Une fois le match terminé, nous nous promenons dans le centre-ville, situé juste derrière le port. Tout a l’air propre et ordonné et il n’y a plus aucun élément visible de la catastrophe de 2011. Finis les débris et même la peinture rouge que l’on pouvait voir à cette époque sur les bâtiments pour marquer l’endroit où les secours avaient fouillé à la recherche des victimes. Ensuite, nous hélons un taxi pour nous rendre au nouveau stade de rugby. Le Kamaishi Recovery Memorial Stadium a officiellement ouvert ses portes, le 19 août dernier, avec un événement spécial comprenant un certain nombre de matchs de démonstration. Le stade a une capacité de 6 000 spectateurs, mais 10 000 sièges temporaires supplémentaires seront installés pour les deux matches que la ville accueillera pendant la Coupe du monde : Fidji contre l’Uruguay et la Namibie contre le vainqueur du repêchage qui n’est pas encore connu.
La première chose que l’on remarque, c’est que l’installation a été construite à proximité de l’embouchure de la rivière, un endroit assez dangereux, compte tenu du risque constant de tsunami. “C’est en fait l’endroit où se trouvaient les écoles primaires et les collèges”, explique Ichikawa Kaori. “Heureusement, tous les étudiants avaient suivi une formation en cas de catastrophe. Ainsi, dès que l’alerte au tsunami a été déclenchée, ils ont quitté leurs classes et les lieux avoisinants avant que les bâtiments ne soient balayés par le tsunami. Le stade a été construit à cet endroit en souvenir de la catastrophe. Comme vous pouvez le constater, une barrière anti-inondation a été construite pour protéger la région du tsunami. De plus, derrière le stade, trois chemins mènent au sommet de la colline que les gens peuvent utiliser comme issues de secours.” Non loin du stade, la gare a été reconstruite. Elle devrait être pleinement opérationnelle en mars prochain.

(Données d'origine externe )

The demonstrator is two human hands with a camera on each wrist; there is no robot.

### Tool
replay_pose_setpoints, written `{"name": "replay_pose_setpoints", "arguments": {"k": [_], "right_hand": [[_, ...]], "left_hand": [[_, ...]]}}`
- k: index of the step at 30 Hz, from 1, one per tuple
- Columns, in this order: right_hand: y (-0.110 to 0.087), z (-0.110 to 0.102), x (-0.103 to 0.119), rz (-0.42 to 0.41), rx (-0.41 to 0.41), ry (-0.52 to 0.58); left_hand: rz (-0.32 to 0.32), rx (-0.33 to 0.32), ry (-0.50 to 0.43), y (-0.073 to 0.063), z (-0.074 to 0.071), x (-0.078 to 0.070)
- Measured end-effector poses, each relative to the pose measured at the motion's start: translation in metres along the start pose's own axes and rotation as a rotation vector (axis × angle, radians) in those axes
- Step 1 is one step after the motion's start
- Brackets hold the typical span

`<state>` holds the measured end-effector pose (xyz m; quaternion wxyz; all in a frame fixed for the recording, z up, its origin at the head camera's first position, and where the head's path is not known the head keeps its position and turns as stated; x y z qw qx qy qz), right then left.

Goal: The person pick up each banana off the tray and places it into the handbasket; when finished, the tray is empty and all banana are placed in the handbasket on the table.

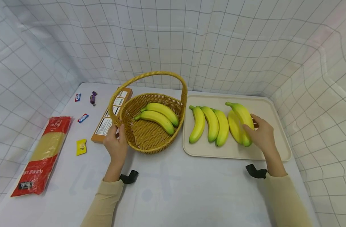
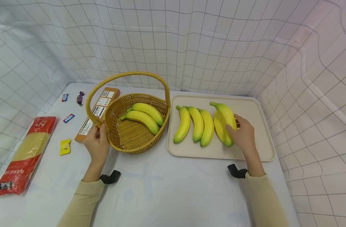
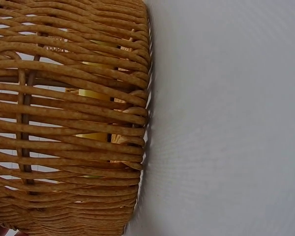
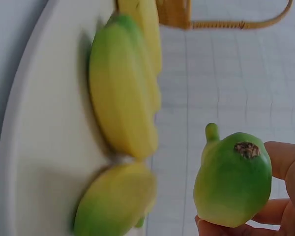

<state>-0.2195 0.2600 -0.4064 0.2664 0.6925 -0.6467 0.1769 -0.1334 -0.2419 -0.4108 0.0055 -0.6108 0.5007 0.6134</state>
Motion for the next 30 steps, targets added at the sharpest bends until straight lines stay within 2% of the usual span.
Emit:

De retour à l’hôtel, je discute avec la jeune réceptionniste et je lui pose des questions sur la Coupe du monde. “Ma génération n’a aucun souvenir de l’équipe qui a remporté tous ces titres”, reconnaît-elle, “Nous n’avons pas grandi avec un enthousiasme particulier pour le rugby. Donc pour nous, le rugby ne fait pas vraiment partie de nos vies”. En dehors de la question du goût personnel de chacun pour le rugby, le problème principal est que le stade a coûté trois milliards de yens, un fardeau financier énorme pour une ville qui se remet à peine de la catastrophe. “A l’époque, le projet a suscité des critiques de nombreuses personnes qui pensaient qu’il y avait des choses plus urgentes à reconstruire”, admet Mme Ichikawa. “Mais nous avons commencé à recevoir de plus en plus de messages de sympathie et d’encouragement du Japon et les billets pour les deux matchs de la Coupe du monde se sont rapidement vendus. Finalement, même les personnes qui étaient à l’origine contre le stade semblent avoir changé d’avis. Les générations plus jeunes ne savent rien des jours de gloire du rugby à Kamaishi mais, pour beaucoup d’entre nous, l’important est de montrer à nos enfants que la ville se redresse pour qu’ils se sentent fiers d’en faire partie.”